4. Trouver la bonne méthode pour « déradicaliser »

Certains privilégient une approche exclusivement psychologique. Le discours djihadiste userait des techniques classiques d’emprise  mentale et c’est donc en jouant sur l’affect et l’émotion qu’on pourrait « désembrigader » l’individu radicalisé.

D’autres au contraire jugent indispensable l’intervention du discours religieux afin de démontrer à l’intéressé le caractère dévoyé de l’Islam dont il se réclame.

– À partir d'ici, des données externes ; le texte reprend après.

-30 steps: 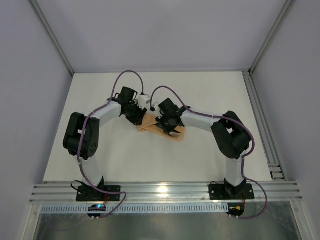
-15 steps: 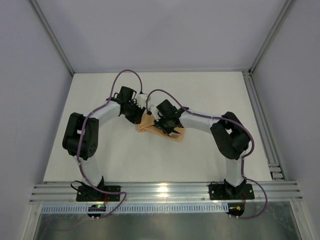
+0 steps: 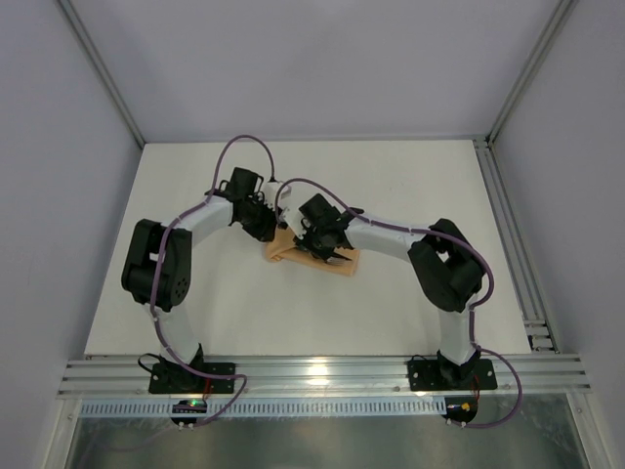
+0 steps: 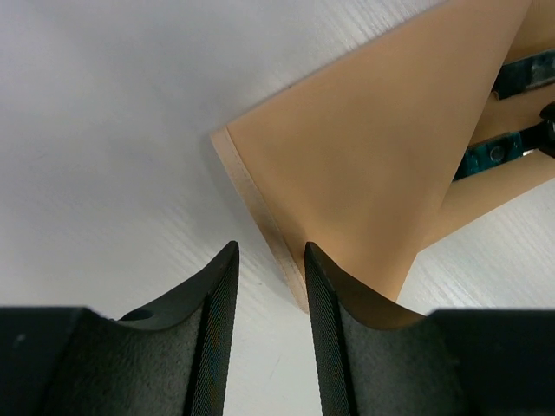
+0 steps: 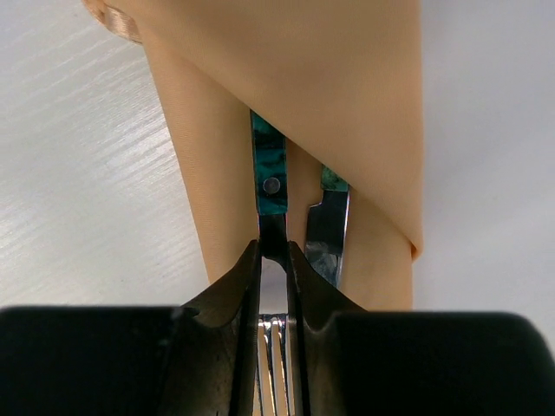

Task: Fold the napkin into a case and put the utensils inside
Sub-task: Stuff the fork into the folded napkin.

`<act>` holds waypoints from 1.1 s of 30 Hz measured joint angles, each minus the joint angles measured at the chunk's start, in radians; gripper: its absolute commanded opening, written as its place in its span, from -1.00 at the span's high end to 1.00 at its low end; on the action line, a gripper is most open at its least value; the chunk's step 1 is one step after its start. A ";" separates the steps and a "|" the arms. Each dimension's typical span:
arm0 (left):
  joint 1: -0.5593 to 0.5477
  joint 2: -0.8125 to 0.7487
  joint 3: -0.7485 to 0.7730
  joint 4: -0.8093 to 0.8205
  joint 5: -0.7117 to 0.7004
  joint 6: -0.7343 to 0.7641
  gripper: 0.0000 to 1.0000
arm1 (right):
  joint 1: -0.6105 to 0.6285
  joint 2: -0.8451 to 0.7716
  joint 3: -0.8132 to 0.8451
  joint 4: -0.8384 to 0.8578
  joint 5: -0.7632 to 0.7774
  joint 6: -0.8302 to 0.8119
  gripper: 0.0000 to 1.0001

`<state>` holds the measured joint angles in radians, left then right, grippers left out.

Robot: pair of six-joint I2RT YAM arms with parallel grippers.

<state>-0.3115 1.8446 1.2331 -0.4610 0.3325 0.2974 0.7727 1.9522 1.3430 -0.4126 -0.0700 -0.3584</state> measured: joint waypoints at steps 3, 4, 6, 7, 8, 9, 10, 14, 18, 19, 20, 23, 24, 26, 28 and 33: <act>0.010 0.024 0.023 0.001 0.015 -0.005 0.22 | 0.013 0.000 0.000 0.000 -0.006 -0.021 0.83; 0.013 0.032 0.029 0.002 0.019 -0.006 0.22 | 0.018 0.000 0.000 0.001 -0.010 -0.028 0.83; 0.021 0.043 0.034 0.008 0.029 -0.008 0.23 | 0.023 0.000 0.000 0.005 -0.019 -0.037 0.83; 0.024 0.046 0.034 0.008 0.033 -0.008 0.22 | 0.024 0.000 0.000 0.008 -0.023 -0.040 0.83; 0.025 0.047 0.034 0.008 0.037 -0.008 0.23 | 0.024 0.000 0.000 0.012 -0.026 -0.044 0.82; 0.026 0.047 0.034 0.008 0.039 -0.008 0.22 | 0.025 0.001 0.000 0.016 -0.030 -0.048 0.82; 0.026 0.047 0.034 0.008 0.043 -0.008 0.22 | 0.025 0.002 0.000 0.020 -0.032 -0.051 0.82; 0.026 0.047 0.034 0.008 0.054 -0.007 0.24 | 0.025 0.019 0.007 0.028 -0.039 -0.055 0.57; 0.026 0.047 0.034 0.008 0.055 -0.007 0.24 | 0.025 0.036 0.015 0.039 -0.036 -0.058 0.10; 0.026 0.047 0.034 0.008 0.055 -0.008 0.24 | 0.025 0.036 0.019 0.038 -0.033 -0.058 0.03; 0.026 0.047 0.034 0.008 0.055 -0.008 0.23 | 0.025 0.036 0.022 0.039 -0.027 -0.056 0.01; 0.027 0.047 0.034 0.008 0.055 -0.008 0.19 | 0.027 0.035 0.022 0.046 -0.008 -0.042 -0.07; 0.029 0.047 0.034 0.008 0.055 -0.008 0.19 | 0.028 0.030 0.019 0.047 0.002 -0.032 -0.07; 0.034 0.045 0.034 0.007 0.055 -0.008 0.18 | 0.029 0.004 0.004 0.050 0.018 -0.010 -0.09; 0.042 0.037 0.031 0.003 0.055 -0.008 0.17 | 0.029 -0.044 -0.023 0.059 0.032 0.018 -0.09; 0.053 -0.066 -0.014 -0.012 0.074 0.031 0.14 | 0.029 -0.203 -0.093 0.089 0.044 0.107 -0.10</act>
<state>-0.2581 1.7782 1.2186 -0.4732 0.4068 0.3286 0.8017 1.7493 1.2499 -0.3233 -0.0257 -0.2516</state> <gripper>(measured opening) 0.426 0.546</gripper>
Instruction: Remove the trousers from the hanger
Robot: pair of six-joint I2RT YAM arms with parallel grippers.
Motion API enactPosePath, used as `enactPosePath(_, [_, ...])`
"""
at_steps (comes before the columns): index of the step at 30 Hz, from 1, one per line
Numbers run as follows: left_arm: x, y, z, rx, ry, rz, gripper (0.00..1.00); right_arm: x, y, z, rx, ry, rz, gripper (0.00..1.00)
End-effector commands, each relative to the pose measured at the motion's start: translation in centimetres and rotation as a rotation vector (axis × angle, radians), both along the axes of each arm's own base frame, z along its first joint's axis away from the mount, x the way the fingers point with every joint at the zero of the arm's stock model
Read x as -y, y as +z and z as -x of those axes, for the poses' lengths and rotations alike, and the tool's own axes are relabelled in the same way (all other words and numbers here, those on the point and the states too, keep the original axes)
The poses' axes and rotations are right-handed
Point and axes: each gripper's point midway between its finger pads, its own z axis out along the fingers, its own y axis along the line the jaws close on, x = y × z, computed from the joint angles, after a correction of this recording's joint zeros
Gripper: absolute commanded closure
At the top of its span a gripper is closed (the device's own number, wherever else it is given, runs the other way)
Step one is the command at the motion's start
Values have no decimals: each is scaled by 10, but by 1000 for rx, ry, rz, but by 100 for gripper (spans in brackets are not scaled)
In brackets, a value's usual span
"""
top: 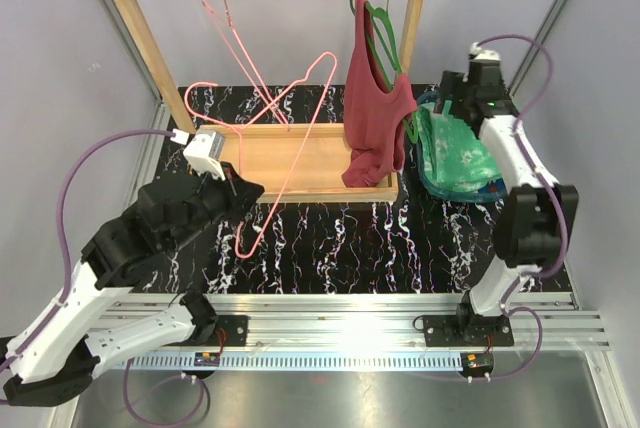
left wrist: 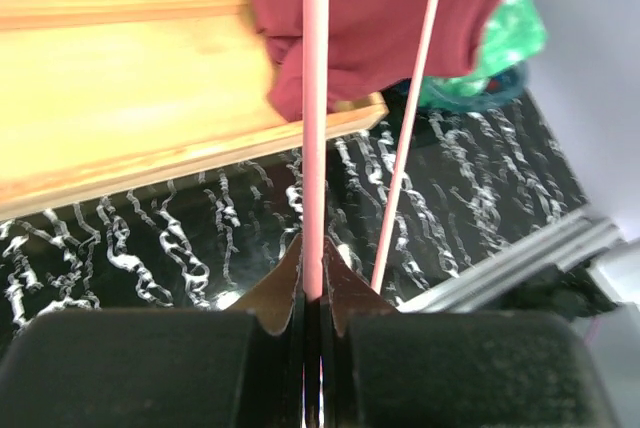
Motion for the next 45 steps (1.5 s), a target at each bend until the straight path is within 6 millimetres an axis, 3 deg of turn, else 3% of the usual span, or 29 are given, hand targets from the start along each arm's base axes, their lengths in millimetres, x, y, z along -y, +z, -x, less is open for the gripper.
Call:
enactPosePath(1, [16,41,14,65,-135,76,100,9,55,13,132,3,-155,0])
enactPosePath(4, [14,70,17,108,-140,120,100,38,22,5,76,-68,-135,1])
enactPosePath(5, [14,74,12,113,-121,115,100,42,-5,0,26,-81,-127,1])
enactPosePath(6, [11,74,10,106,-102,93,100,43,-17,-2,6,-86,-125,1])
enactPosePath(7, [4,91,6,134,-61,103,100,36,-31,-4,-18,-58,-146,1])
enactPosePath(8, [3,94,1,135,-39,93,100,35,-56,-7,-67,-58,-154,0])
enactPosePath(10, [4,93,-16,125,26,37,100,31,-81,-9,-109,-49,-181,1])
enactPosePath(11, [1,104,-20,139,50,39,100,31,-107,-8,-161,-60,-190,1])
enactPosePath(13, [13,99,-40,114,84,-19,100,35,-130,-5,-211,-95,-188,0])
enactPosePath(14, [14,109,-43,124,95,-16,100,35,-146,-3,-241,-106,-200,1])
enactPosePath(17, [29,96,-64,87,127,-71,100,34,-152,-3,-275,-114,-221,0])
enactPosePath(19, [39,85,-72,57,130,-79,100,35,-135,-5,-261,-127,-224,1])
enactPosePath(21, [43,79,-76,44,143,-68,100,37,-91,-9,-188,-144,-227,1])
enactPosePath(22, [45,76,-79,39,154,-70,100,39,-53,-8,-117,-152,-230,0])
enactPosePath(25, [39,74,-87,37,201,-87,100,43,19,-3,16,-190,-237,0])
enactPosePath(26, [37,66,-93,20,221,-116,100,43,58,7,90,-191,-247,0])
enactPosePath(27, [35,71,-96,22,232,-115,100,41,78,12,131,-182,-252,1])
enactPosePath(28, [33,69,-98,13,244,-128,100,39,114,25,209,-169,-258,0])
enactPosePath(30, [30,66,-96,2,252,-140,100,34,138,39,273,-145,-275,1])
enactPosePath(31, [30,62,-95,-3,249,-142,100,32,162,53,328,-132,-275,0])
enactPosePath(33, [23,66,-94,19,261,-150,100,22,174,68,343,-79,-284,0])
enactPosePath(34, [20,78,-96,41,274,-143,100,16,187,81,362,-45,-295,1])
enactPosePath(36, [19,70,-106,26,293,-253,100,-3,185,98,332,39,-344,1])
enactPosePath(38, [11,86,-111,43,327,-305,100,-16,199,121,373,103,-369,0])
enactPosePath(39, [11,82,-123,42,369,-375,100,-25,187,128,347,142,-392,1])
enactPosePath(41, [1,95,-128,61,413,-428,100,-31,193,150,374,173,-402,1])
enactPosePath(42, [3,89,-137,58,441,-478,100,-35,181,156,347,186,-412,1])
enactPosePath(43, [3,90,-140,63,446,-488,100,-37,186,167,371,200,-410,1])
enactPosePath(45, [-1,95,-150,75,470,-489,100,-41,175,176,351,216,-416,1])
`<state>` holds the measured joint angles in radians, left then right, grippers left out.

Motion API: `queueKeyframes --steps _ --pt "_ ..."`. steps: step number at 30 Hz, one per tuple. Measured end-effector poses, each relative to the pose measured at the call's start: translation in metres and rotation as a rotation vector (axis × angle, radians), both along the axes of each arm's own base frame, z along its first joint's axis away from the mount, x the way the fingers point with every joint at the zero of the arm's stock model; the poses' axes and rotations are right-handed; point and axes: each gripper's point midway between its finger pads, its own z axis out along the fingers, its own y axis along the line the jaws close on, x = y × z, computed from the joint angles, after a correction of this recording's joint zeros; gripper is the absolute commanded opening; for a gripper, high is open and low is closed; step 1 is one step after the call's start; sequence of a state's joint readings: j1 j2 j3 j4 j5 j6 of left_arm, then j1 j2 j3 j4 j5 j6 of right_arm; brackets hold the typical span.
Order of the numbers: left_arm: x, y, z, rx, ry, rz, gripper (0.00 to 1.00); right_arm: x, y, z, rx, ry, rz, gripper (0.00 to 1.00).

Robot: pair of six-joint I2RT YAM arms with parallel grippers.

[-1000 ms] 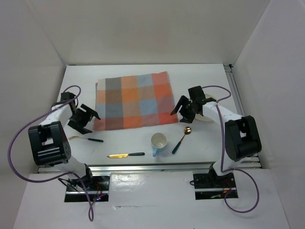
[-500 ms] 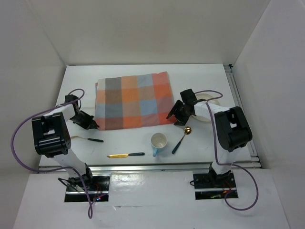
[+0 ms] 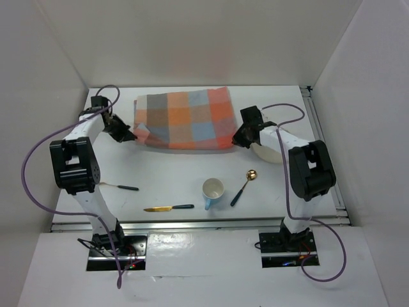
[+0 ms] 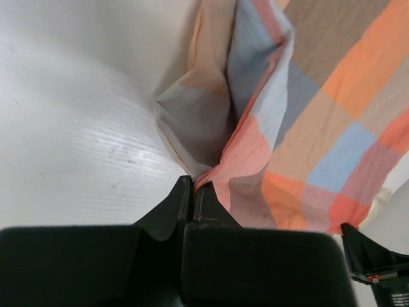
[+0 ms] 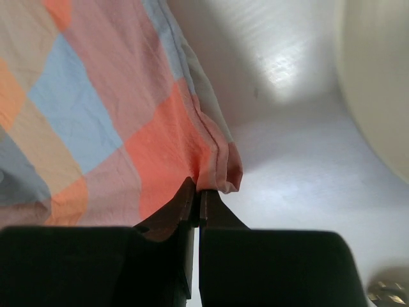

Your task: Set the dinner table for one person

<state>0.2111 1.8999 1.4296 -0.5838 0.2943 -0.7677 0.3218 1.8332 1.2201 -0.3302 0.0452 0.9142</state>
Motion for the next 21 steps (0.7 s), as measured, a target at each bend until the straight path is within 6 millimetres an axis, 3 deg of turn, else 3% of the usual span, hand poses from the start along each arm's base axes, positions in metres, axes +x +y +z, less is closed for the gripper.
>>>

Pour certains, la déradicalisation ne doit viser que le changement de comportement ; pour d’autres, elle doit viser les croyances elles-mêmes.

Reste enfin le problème de la prison. Faut-il ou non regrouper ensemble les détenus les plus radicaux afin d’endiguer la propagation de leurs idées parmi les autres détenus ? La réponse n’est pas encore trouvée.

5. Contrer la propagande djihadiste

Les jeunes radicalisés sont totalement hermétiques à la propagande anti-djihadiste et sur le terrain du contre-discours il faut reconnaître que la réponse des pouvoirs publics comme celle des grands acteurs du Net en est encore à ses balbutiements.